#### Work to be completed
The records sit below. Return every line in them that holds the word "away".

START Extracted information

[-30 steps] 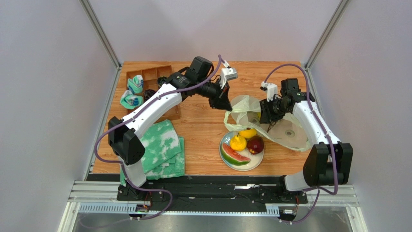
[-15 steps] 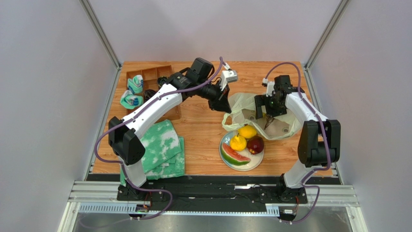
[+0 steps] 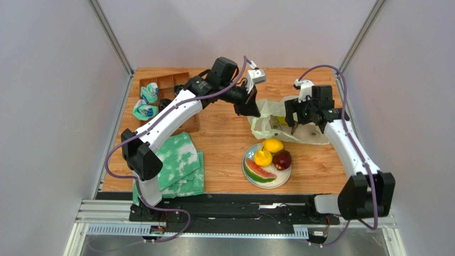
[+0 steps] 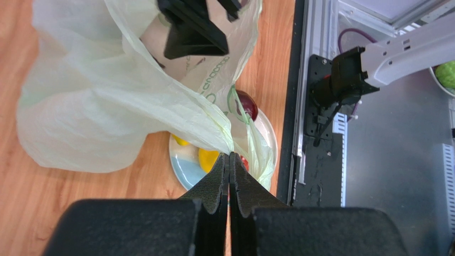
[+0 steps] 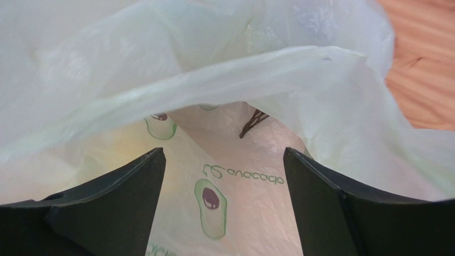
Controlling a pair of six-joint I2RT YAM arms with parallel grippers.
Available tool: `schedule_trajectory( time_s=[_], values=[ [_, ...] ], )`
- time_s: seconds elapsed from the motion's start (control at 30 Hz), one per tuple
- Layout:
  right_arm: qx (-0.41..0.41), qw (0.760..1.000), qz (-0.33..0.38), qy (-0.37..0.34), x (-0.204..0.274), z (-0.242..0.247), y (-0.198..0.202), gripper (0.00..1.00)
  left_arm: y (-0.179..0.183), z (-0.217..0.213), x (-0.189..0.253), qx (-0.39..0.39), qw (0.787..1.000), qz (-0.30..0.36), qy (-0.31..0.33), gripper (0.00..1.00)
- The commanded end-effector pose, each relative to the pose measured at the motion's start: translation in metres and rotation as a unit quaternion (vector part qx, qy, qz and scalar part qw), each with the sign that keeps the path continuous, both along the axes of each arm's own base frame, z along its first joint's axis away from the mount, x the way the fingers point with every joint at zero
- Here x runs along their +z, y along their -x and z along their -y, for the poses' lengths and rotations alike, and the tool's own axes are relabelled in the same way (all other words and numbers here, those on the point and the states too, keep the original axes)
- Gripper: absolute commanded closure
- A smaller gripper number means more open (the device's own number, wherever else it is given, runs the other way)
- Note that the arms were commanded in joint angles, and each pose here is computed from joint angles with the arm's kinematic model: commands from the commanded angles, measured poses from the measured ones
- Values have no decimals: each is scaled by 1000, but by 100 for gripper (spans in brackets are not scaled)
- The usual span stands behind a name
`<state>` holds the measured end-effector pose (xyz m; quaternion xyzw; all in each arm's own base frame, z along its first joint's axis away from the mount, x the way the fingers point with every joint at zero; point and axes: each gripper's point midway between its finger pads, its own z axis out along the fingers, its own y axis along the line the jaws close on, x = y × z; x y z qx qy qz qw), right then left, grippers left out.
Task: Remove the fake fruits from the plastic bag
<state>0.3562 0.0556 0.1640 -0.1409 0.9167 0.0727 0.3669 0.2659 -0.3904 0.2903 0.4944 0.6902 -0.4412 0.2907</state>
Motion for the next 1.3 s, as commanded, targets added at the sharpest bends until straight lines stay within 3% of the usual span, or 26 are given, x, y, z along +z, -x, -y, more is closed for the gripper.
schedule_trajectory(
  time_s=[0.0,0.2,0.23,0.27,0.4,0.5,0.57,0.63,0.77,0.93,0.97,1.03,1.17,1.2,1.27],
  values=[
    [57,993,103,17,40,-7,-12,18,-13,9,40,10,998,56,40,100],
    [132,991,-16,-24,-8,-31,29,51,-12,14,42,0,998,46,48,100],
    [137,990,-34,-22,-18,-31,31,60,-13,15,44,1,997,48,52,100],
    [145,988,-42,-23,-23,-33,30,62,-14,16,47,4,997,47,56,100],
    [148,988,-34,0,-37,-32,9,64,-16,20,61,6,996,53,73,100],
    [101,994,-1,33,-40,-19,-33,62,-12,20,67,-6,995,55,80,100],
    [29,997,36,60,-26,4,-75,58,-9,18,64,-13,995,57,77,100],
    [-25,990,123,62,20,22,-118,55,-6,14,60,-16,996,61,69,100],
    [-110,977,175,59,67,61,-154,55,-2,9,36,-17,998,45,46,100],
    [-119,979,149,66,47,80,-107,55,5,12,23,-33,997,63,28,100],
    [-136,980,118,83,18,93,-84,55,6,13,22,-35,997,67,25,100],
    [-190,968,135,89,28,121,-62,55,7,14,21,-37,996,76,22,100],
    [-316,941,98,71,22,202,8,56,8,16,16,-40,997,65,19,100],
    [-320,942,67,71,10,205,31,57,10,17,16,-42,997,56,21,100],
    [-300,946,79,94,23,211,62,56,14,20,16,-49,998,42,27,100]
  ],
)
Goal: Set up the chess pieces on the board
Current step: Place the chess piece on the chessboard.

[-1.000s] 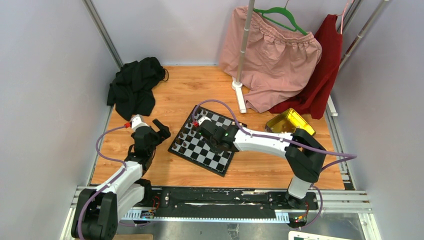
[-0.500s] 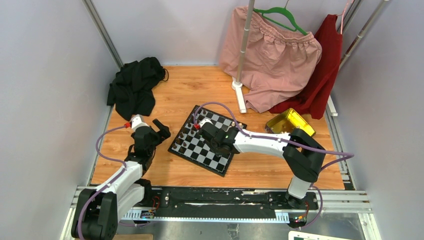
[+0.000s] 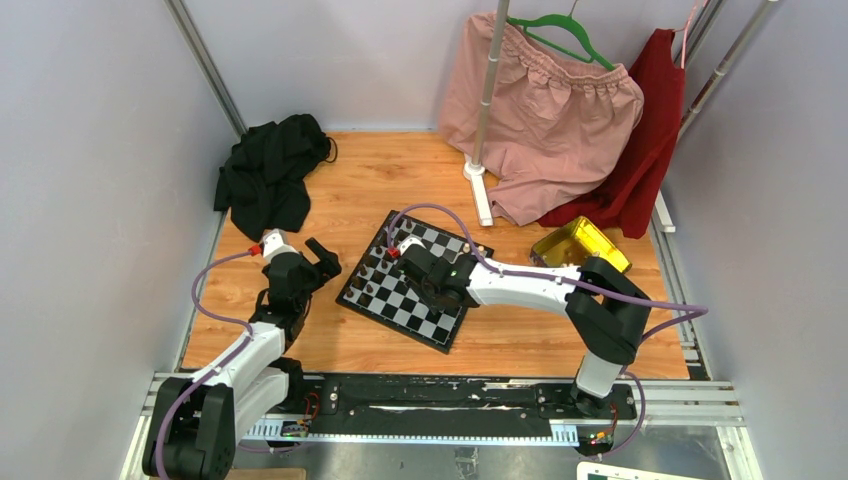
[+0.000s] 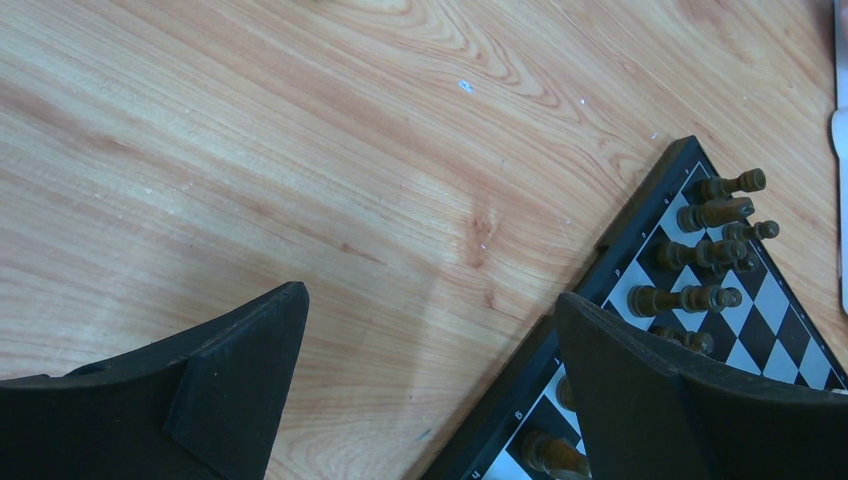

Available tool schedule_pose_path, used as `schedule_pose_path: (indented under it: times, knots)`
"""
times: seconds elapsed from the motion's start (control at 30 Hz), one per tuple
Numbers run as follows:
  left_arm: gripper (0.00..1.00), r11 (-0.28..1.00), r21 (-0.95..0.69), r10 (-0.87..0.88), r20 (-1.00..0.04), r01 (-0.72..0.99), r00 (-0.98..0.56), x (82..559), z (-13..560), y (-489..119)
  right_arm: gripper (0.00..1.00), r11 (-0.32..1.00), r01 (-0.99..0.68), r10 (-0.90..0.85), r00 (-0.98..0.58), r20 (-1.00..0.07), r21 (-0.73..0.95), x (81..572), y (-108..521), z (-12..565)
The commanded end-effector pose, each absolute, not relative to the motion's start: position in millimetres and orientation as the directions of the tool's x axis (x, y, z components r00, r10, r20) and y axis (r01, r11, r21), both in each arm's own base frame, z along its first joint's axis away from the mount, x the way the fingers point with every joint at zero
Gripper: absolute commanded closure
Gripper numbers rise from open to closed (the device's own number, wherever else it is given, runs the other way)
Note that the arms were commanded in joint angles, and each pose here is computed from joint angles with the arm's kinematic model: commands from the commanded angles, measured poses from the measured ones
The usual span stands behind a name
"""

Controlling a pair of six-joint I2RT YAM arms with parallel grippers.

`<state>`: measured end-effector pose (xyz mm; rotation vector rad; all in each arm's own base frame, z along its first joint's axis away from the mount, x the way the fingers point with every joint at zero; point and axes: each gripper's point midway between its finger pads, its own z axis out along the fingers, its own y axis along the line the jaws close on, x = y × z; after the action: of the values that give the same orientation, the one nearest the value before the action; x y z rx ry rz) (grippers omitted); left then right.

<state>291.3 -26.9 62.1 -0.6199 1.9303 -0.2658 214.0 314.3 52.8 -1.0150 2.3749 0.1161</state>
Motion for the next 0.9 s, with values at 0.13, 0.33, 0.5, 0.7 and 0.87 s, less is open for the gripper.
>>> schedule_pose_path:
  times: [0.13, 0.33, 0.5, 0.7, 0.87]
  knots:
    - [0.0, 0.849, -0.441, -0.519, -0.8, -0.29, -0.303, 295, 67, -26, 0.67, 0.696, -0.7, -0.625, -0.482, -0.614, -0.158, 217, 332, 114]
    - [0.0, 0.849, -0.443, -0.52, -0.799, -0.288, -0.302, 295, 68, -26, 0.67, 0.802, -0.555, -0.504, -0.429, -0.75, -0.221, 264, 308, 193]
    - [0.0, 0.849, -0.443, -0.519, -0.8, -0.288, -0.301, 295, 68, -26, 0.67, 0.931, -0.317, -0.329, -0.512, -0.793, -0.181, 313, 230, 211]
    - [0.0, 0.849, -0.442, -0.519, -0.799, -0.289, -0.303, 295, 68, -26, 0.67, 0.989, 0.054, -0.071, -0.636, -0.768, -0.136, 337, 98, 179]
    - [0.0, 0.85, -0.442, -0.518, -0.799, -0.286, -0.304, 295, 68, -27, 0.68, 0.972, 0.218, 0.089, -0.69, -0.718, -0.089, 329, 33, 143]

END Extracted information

#### Exercise result
- The commanded end-effector pose, each relative to the pose measured at the motion's start: translation in metres and rotation as a unit quaternion (vector part qx, qy, qz and scalar part qw), each with the sign that keeps the path continuous, both along the axes of each arm's own base frame, z along its first joint's axis away from the mount, x the way the fingers point with every joint at zero
`<state>` holds the measured end-effector pose (xyz m; quaternion xyzw; all in each arm's own base frame, z along its first joint's axis away from the mount, x the way the fingers point with every joint at zero; point and axes: each gripper's point midway between its finger pads, its own z axis out along the fingers, its own y axis along the line the jaws close on, x = y × z; x y z qx qy qz qw), right then left, grippers left out.
The commanded end-effector pose, each absolute, not relative to the motion's start: position in millimetres and orientation as the directions of the tool's x axis (x, y, z components r00, r10, r20) and y axis (r01, r11, r21), both in each arm's own base frame, z along its first joint's axis away from the mount, x the way the fingers point with every joint at zero
`<state>`: measured end-effector pose (xyz mm; rotation vector rad; all in each arm's own base frame, z along its first joint's axis away from the mount, x the way the fingers point with every joint at zero; point and axes: each gripper's point midway between its finger pads, its own z axis out along the fingers, its own y axis along the line the jaws close on, x = y × z; after the action: of the values that give the same orientation, the one nearest the value before the action; x y z rx ry rz) (grippers omitted); left then right.

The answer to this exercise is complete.